Background information
- Origin: London, England
- Genres: R&B, pop
- Works: Discography; songs;
- Years active: 2019–present
- Labels: Island; EMI;
- Members: Stella Quaresma; Jorja Douglas; Renée Downer;
- Website: flolikethis.com

= Flo (group) =

British girl group

Flo (commonly stylised in all uppercase) are a British girl group formed and signed with Island Records. The London-based group is composed of three members: Jorja Douglas, Stella Quaresma, and Renée Downer. The trio gained prominence for their debut single "Cardboard Box" (2022) after achieving viral popularity throughout social media, and received a silver certification by the British Phonographic Industry (BPI).

The song preceded the release of the group's debut extended play (EP), The Lead (2022), and was met with positive reception despite failing to chart. Flo later surprise-released their second EP titled 3 of Us (2023), while performing their first concert tour. The group released their debut studio album Access All Areas (2024), which spawned a collaboration with American rapper GloRilla for "In My Bag". The album peaked at number three on the UK Albums Chart and saw moderate success on the Billboard 200. It also received a nomination for Best Progressive R&B Album at the 68th Annual Grammy Awards.

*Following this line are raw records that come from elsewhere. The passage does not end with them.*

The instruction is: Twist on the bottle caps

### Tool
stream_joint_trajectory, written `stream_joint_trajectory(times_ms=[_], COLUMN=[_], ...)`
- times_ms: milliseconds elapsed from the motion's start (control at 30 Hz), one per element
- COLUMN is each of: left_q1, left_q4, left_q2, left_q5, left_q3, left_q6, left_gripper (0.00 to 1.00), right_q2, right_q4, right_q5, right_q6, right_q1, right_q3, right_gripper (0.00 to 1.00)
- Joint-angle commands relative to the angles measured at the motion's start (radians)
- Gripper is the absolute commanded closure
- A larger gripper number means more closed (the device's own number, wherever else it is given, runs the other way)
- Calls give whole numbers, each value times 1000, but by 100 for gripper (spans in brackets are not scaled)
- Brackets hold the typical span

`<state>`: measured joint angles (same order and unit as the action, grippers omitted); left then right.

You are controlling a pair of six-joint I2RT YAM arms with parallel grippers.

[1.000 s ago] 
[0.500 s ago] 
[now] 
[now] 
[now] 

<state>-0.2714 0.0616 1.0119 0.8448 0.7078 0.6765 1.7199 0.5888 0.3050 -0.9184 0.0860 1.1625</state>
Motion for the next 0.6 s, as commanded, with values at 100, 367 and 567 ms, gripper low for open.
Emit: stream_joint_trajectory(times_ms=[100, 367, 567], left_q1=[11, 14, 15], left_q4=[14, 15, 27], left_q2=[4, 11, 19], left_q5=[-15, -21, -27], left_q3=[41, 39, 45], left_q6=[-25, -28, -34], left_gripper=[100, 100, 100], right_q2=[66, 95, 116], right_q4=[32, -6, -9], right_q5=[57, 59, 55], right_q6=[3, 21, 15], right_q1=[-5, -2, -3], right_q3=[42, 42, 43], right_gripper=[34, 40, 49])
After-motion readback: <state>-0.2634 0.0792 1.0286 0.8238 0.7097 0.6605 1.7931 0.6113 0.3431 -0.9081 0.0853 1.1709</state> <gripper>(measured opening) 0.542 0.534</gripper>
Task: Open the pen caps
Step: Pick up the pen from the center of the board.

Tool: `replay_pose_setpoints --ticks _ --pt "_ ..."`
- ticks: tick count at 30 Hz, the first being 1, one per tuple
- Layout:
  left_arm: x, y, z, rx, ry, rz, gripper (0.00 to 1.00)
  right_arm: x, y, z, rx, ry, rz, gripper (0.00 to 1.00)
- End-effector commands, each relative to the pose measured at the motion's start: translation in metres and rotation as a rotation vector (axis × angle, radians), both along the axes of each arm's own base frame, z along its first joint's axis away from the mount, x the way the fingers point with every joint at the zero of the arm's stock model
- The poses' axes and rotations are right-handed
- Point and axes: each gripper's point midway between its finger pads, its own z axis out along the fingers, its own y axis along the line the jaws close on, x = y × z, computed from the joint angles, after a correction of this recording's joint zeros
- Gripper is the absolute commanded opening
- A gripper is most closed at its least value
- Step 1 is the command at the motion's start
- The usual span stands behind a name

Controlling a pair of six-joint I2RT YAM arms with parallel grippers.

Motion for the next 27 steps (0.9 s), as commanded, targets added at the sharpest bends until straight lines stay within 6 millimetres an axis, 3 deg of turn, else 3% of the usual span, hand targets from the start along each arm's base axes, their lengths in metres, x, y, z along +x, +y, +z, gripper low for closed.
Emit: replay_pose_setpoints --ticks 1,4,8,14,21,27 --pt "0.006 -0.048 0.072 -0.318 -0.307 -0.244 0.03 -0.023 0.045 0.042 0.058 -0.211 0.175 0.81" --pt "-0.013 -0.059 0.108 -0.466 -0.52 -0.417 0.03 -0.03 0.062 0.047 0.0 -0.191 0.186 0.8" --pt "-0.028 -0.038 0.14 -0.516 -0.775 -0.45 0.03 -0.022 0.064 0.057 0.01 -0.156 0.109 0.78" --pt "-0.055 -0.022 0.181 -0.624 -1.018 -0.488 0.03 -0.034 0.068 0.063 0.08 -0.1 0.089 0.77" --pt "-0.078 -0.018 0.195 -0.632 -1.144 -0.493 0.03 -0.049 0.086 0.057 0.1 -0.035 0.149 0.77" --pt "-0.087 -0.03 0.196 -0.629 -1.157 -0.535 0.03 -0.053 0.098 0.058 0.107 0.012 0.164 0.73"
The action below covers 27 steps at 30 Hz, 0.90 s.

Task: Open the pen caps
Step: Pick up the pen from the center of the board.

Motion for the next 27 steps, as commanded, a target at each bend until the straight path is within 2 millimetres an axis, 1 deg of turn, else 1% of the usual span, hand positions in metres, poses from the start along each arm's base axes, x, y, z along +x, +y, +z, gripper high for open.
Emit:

Flo are a recipient of several accolades, including the annual survey BBC Sound of... and the Brit Award for Rising Star. They were also nominated for Best Group and Best New Artist at the 23rd BET Awards.

== Career ==
=== 2019–2022: Formation and The Lead ===
The British girl group formed in 2019. Quaresma and Downer knew each other prior, having met studying at Sylvia Young Theatre School, and discovered Douglas from her singing videos on Instagram. After spending two years writing music, the trio recorded their debut song with producer MNEK. "Cardboard Box" was first released on 24 March 2022 after they signed to Island Records. The song performed well on social media, with established artists SZA and Victoria Monét praising it. An accompanying music video premiered in April, with an acoustic version being released the following month.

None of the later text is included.